All of the data should be given again word for word, though the images are to be left out.

=== Dataset extract ===
[Start of section]

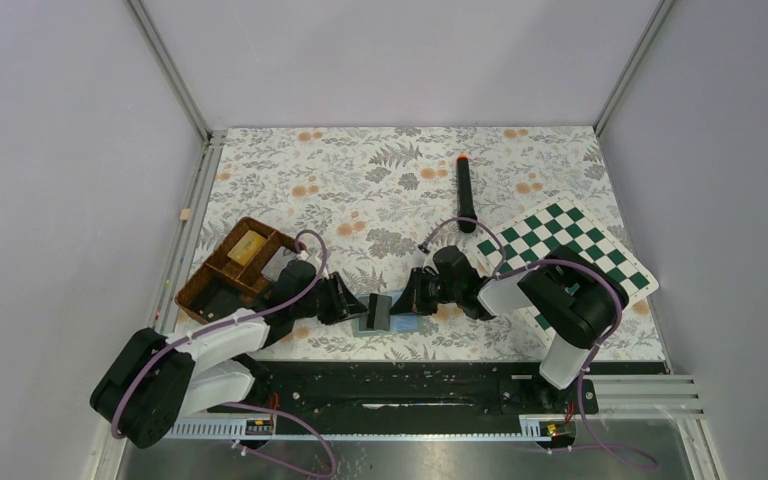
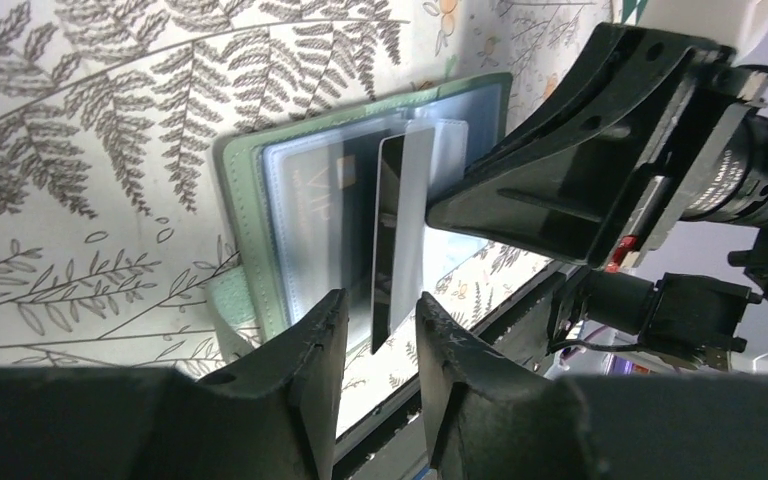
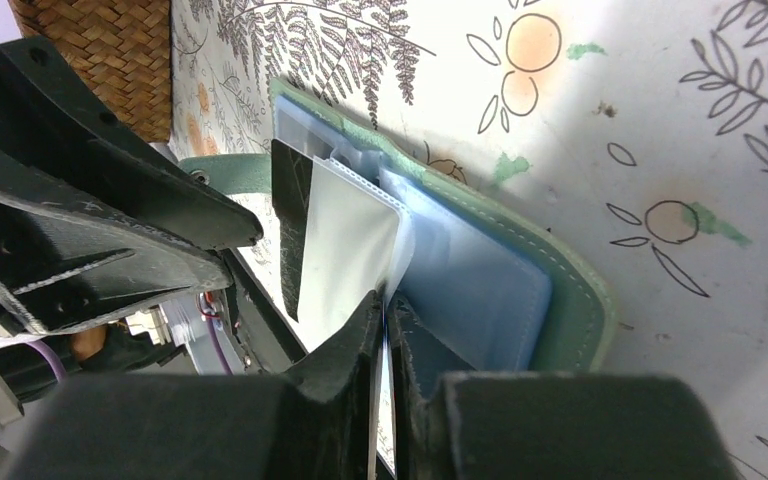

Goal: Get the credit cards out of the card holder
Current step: Remove the credit card from the card holder.

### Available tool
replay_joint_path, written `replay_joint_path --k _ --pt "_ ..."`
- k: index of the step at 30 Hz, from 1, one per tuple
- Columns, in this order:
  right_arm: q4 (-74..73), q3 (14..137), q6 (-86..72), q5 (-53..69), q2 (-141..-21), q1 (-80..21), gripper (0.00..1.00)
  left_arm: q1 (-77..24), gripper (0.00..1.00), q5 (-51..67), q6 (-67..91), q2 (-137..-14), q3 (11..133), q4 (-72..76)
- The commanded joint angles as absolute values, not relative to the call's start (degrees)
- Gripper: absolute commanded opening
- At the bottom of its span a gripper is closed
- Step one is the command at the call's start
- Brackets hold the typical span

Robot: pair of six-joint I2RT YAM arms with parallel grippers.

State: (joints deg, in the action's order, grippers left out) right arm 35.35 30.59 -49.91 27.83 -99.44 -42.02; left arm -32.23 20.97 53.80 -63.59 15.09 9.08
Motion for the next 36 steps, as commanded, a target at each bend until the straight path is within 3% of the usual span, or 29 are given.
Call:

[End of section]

=== Problem solution ===
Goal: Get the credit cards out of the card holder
Current step: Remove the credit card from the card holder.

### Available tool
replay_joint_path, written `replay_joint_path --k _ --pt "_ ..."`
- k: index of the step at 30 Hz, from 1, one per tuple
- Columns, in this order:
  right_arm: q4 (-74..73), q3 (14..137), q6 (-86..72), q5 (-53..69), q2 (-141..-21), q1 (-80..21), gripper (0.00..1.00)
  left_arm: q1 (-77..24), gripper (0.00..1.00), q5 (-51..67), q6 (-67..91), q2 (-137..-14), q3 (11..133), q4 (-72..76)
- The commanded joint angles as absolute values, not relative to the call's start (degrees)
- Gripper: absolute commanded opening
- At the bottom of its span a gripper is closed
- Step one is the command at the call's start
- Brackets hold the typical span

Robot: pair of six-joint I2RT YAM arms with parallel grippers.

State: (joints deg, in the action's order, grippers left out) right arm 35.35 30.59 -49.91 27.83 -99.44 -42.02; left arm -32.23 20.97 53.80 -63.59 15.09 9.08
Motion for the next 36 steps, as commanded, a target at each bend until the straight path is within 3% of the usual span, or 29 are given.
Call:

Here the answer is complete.